The issues in Turkey have already been touched on. Many of us were hopeful when we started to see signs of a new regime in Saudi Arabia, which removed the ridiculous ban on women driving and started to make noises about letting them in cinemas. The last couple of weeks and what happened in that country’s Turkish consulate will perhaps have given people pause for thought, however, about where it is going. No matter what trade or other interests we have, we should not be afraid to challenge certain countries. All Christians want to do is to proclaim God and to proclaim their faith. They do not want to force someone else to share their faith; they just want to freely share theirs, as people can in this country.
We should look not just at the middle east, but at sub-Saharan Africa and at the situation in Nigeria in particular. Nigeria is a melting pot of many cultures and faiths. It has the opportunity and the resources to be a wonderful place that provides a high standard of living for its people, but all too often those resources are caught up in conflict or destroyed, particularly by Boko Haram’s actions in the north. That group has sought not only to suppress people’s religious freedoms, but to take away rights to education. It particularly does not want women and girls to be educated and it enforces those views and beliefs.

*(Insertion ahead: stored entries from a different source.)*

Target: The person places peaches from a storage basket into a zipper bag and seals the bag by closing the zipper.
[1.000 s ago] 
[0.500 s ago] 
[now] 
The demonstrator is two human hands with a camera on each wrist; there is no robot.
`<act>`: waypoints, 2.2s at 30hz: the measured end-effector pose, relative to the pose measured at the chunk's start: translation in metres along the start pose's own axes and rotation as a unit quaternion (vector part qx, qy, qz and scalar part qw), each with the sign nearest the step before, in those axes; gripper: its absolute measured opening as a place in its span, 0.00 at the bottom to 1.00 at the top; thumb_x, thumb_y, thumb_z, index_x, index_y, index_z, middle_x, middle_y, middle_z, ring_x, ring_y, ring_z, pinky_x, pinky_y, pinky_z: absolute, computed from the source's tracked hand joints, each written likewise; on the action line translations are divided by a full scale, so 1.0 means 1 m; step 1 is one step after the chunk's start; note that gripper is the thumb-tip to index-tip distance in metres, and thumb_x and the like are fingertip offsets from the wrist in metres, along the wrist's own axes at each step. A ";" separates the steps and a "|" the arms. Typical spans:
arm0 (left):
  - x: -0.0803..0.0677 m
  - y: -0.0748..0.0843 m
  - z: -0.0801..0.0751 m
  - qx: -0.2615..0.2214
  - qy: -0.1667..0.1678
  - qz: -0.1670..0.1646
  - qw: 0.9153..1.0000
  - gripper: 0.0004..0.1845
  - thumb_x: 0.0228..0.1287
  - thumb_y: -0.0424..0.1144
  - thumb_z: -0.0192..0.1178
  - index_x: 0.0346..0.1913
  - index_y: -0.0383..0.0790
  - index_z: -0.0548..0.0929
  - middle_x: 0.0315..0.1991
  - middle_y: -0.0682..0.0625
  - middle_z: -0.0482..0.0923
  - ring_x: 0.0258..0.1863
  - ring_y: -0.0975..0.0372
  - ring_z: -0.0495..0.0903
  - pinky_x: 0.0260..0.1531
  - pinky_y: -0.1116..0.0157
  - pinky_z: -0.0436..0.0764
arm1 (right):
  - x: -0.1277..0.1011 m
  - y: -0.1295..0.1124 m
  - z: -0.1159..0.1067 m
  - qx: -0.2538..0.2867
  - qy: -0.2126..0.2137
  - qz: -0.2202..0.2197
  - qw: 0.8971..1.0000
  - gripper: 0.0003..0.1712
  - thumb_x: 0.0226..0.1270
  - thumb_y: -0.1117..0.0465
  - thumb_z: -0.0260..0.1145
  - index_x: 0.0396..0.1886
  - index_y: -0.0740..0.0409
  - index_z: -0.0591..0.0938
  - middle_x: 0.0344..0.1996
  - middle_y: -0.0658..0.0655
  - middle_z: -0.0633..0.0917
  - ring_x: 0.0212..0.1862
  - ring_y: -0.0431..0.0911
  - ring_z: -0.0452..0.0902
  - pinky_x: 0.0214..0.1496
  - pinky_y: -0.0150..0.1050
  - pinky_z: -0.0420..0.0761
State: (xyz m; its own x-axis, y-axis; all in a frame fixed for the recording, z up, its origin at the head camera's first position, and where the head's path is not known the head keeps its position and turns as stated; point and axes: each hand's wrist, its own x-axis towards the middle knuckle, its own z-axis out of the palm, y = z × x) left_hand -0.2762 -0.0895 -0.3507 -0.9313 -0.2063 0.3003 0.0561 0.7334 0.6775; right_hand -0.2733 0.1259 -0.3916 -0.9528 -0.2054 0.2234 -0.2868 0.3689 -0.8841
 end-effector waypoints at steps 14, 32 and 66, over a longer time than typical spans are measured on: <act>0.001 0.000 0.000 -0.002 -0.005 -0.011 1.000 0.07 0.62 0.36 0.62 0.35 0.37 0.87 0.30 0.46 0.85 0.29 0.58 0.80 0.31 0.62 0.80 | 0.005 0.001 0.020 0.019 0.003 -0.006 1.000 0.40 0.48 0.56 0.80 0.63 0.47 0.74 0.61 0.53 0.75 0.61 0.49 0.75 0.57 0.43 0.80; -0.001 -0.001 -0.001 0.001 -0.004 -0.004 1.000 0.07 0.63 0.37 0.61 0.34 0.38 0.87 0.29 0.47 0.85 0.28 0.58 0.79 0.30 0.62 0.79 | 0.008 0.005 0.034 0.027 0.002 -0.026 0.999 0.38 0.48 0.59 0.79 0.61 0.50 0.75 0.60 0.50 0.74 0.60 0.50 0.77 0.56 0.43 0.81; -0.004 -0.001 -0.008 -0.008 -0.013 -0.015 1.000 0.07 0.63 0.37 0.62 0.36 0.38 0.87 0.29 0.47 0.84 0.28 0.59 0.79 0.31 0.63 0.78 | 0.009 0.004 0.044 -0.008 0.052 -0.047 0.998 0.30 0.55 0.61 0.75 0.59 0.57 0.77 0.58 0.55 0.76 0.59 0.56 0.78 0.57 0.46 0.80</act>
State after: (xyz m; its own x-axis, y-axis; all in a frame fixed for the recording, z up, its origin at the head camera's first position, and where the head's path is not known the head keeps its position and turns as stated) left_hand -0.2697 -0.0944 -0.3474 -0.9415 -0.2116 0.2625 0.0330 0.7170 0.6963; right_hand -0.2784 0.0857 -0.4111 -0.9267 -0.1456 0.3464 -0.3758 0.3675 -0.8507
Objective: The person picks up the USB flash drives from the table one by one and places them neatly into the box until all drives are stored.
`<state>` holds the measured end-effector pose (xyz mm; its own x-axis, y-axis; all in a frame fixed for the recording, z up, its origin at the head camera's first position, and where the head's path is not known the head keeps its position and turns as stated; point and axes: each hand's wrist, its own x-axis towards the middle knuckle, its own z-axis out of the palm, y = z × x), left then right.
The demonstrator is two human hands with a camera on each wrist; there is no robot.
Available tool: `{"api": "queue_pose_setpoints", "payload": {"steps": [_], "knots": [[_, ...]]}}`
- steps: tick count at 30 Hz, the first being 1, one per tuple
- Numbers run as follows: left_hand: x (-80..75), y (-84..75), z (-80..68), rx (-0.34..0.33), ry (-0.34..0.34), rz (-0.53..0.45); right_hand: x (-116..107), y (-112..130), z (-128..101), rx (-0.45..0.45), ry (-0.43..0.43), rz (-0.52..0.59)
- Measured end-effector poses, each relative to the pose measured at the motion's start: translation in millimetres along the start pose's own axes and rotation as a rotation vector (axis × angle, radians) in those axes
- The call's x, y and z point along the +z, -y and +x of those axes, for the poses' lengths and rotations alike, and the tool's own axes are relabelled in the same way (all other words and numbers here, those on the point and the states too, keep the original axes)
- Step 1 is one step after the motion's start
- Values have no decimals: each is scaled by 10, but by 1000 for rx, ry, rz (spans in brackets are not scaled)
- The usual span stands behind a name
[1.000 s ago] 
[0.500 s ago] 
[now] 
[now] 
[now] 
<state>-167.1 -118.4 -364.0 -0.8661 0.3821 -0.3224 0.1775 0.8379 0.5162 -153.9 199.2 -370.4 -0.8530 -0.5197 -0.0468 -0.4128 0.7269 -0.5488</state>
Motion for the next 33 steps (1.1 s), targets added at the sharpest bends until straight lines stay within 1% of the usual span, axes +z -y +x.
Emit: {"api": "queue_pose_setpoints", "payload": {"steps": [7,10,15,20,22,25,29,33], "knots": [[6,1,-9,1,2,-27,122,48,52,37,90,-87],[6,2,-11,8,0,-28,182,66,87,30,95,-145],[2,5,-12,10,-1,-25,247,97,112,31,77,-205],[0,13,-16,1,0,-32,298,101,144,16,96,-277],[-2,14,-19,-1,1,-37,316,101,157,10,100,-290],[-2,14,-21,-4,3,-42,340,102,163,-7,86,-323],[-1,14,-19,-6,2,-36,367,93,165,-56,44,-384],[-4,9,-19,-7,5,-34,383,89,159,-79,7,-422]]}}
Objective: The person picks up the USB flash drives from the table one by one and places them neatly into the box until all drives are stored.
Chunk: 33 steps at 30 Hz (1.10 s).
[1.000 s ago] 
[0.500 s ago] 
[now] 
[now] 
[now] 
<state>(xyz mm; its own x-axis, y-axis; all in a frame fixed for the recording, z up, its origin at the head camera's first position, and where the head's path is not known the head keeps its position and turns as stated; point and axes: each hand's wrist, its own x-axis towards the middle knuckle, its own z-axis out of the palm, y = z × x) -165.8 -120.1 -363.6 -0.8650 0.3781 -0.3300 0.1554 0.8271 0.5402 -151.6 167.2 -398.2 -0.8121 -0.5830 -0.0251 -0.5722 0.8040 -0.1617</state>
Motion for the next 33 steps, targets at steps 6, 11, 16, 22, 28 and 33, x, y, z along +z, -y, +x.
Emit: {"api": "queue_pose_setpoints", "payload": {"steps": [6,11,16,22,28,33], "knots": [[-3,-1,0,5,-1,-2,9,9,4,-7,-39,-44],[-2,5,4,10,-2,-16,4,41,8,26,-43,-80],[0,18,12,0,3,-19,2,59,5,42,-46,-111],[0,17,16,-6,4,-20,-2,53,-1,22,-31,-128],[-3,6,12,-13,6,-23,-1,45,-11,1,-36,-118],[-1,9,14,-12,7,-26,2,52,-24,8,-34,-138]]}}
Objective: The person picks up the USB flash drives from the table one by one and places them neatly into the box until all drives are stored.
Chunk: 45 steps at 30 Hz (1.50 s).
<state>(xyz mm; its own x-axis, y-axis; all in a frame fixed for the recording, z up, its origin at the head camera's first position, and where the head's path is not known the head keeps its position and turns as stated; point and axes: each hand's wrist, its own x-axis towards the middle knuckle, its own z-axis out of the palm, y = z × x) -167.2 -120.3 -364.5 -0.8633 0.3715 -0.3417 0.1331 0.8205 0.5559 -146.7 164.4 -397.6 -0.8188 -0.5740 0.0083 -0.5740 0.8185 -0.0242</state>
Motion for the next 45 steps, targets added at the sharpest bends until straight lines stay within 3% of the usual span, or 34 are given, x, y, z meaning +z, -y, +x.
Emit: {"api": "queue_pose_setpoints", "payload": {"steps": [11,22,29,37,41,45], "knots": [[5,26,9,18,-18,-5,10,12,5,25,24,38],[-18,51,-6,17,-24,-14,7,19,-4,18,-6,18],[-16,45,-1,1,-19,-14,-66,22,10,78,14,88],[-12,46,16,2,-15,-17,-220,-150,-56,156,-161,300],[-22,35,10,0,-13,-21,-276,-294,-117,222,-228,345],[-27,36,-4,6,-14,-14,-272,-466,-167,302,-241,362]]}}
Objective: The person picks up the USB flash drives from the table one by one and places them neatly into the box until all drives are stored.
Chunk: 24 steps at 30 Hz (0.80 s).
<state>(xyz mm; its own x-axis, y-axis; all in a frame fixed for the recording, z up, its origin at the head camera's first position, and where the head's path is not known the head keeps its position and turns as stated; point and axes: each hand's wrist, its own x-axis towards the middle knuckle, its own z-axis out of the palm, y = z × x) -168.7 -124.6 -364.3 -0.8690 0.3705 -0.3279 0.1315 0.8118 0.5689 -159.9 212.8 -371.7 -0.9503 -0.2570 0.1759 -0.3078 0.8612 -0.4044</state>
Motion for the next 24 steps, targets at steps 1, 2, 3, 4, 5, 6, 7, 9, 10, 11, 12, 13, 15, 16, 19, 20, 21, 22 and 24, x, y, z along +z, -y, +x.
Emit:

It will be interesting to hear the Minister’s thoughts, but the next place where we may need to think carefully about how we continue to promote peace, stability and security, and how we ensure that some of those basic rights are guaranteed, might be in areas where the problem is not the state, but corrupt local forces on the ground or a non-state actor looking to impose its own regime and beliefs. We will need to think about how we continue to respond to that growing threat, particularly in parts of sub-Saharan Africa, as the focus of certain extremist groups moves away from the middle east, from Syria and Iraq, to that troubled part of the world. We have seen the situation in Libya, where not only can faith not be freely practised, but where there has been a return of the type of scenes involving slavery that we hoped had disappeared in Wilberforce’s era, but which are sadly being revealed in our 21st-century world.
It is likely that we will be here again next year, and hopefully we will be able to reflect on some progress. It is easy to get quite depressed sometimes about where certain parts of the world are going, but it is worth remembering that religious repression was common 30 years ago across swathes of eastern Europe, including in parts of what is now the Federal Republic of Germany. Whole generations of people in Europe had to live under oppression.
I heard the points that my hon. Friends the Members for Henley (John Howell) and for Stafford made about the European convention on human rights, but there is a debate to be had about how it can become a more effective thing to be signed, because there can be very few people living in eastern Ukraine who feel that their rights are being well protected by having Russia as a signatory to that accord.